┌──
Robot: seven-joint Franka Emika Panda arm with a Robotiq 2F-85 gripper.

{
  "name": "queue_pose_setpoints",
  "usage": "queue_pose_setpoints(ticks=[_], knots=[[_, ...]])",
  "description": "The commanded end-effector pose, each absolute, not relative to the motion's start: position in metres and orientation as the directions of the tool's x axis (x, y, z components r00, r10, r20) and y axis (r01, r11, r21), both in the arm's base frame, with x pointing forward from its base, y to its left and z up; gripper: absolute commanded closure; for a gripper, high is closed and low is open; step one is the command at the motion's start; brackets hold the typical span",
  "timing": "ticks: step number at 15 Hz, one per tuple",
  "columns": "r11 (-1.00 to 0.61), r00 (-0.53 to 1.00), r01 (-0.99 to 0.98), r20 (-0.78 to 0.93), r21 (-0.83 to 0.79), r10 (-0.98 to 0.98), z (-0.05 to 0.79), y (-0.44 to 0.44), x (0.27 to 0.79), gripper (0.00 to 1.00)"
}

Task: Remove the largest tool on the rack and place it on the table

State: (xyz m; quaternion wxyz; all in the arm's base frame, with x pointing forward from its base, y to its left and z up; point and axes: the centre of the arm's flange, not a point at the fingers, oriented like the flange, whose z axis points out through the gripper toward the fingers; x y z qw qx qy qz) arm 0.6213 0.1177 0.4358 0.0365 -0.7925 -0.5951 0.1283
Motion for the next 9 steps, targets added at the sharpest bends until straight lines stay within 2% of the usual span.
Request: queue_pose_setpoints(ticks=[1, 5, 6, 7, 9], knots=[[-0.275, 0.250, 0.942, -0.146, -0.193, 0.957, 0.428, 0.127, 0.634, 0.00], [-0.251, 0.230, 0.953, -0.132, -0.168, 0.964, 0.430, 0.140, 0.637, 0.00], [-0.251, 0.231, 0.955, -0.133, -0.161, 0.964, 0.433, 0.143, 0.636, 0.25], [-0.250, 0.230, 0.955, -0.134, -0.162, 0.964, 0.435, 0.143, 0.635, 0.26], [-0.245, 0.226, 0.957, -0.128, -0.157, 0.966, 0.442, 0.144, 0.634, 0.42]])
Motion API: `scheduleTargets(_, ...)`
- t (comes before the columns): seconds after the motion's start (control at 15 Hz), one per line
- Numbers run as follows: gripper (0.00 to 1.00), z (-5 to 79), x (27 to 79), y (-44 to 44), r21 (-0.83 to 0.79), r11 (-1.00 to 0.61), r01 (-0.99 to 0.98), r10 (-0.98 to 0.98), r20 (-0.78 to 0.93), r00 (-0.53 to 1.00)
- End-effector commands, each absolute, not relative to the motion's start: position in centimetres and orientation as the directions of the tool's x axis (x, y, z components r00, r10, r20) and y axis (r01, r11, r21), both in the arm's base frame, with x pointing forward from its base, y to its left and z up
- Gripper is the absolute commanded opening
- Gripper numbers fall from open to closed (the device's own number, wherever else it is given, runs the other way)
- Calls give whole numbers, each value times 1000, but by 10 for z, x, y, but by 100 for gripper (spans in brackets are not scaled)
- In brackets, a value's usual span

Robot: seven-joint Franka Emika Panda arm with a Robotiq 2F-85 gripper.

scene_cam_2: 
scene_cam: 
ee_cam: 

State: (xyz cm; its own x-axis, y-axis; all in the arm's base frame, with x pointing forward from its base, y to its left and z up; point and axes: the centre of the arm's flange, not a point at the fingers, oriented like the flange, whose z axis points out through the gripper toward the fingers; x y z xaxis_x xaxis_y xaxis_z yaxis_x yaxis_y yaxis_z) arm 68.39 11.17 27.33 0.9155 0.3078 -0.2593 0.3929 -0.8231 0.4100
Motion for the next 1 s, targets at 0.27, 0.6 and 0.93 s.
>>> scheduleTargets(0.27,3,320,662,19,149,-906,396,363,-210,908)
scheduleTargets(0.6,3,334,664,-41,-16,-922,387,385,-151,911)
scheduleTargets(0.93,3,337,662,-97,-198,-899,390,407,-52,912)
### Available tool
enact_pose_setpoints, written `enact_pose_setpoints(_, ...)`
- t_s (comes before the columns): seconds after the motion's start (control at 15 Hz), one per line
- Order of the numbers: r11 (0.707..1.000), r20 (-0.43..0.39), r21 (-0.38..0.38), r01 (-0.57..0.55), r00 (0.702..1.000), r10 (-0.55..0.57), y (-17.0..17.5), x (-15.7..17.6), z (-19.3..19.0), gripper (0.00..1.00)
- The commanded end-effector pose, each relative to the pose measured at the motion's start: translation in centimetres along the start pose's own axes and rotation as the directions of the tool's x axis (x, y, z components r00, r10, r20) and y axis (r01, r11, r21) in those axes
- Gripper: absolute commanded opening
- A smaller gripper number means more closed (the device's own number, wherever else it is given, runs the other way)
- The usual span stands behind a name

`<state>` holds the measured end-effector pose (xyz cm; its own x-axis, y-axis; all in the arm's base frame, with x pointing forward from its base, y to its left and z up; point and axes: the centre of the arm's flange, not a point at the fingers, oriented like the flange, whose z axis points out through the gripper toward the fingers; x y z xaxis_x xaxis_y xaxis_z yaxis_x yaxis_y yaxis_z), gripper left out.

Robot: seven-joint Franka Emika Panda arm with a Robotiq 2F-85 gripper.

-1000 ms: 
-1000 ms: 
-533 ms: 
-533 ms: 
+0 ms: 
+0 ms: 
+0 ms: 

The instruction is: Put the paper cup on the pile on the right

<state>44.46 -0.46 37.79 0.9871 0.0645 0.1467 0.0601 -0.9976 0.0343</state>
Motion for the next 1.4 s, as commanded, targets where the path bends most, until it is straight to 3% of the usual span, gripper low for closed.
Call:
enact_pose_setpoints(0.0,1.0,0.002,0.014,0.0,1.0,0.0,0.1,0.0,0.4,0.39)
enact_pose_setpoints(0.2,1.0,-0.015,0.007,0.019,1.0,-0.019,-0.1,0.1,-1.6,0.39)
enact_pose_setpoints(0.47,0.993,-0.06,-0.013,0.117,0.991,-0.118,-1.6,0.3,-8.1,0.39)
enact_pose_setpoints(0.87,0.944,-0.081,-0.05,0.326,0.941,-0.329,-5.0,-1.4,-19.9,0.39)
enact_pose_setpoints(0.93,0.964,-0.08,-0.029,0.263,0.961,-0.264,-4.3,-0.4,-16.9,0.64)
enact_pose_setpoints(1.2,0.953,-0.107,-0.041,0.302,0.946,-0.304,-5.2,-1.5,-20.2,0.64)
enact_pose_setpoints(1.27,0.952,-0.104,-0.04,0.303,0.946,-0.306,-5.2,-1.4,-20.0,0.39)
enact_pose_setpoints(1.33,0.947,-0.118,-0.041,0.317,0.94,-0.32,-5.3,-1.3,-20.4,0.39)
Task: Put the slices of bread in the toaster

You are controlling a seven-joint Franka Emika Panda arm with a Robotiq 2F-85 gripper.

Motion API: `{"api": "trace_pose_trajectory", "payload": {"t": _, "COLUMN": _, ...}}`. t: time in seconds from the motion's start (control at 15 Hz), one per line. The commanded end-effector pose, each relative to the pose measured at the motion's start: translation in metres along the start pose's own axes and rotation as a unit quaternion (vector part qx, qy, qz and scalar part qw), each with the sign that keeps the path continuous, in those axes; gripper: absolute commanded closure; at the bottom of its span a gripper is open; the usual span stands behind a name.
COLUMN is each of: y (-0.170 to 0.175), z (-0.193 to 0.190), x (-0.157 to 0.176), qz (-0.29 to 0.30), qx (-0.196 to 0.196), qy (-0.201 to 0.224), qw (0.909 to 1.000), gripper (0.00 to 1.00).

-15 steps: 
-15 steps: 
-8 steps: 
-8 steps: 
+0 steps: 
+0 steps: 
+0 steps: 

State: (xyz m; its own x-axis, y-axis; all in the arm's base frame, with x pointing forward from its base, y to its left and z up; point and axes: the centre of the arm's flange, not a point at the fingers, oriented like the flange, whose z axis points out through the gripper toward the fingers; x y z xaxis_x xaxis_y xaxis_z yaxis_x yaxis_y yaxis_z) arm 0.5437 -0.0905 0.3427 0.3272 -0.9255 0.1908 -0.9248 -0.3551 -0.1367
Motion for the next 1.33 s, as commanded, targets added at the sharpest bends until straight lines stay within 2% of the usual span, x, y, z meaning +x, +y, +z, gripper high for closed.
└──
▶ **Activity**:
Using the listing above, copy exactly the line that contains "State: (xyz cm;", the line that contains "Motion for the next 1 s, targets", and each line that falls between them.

▶ **Solution to this problem**:
State: (xyz cm; its own x-axis, y-axis; all in the arm's base frame, with x pointing forward from its base, y to its left and z up; point and axes: the centre of the arm's flange, not a point at the fingers, oriented like the flange, whose z axis points out through the gripper toward the fingers; x y z xaxis_x xaxis_y xaxis_z yaxis_x yaxis_y yaxis_z) arm 68.39 11.17 27.33 0.9155 0.3078 -0.2593 0.3929 -0.8231 0.4100
Motion for the next 1 s, targets at 0.27, 0.6 and 0.93 s.

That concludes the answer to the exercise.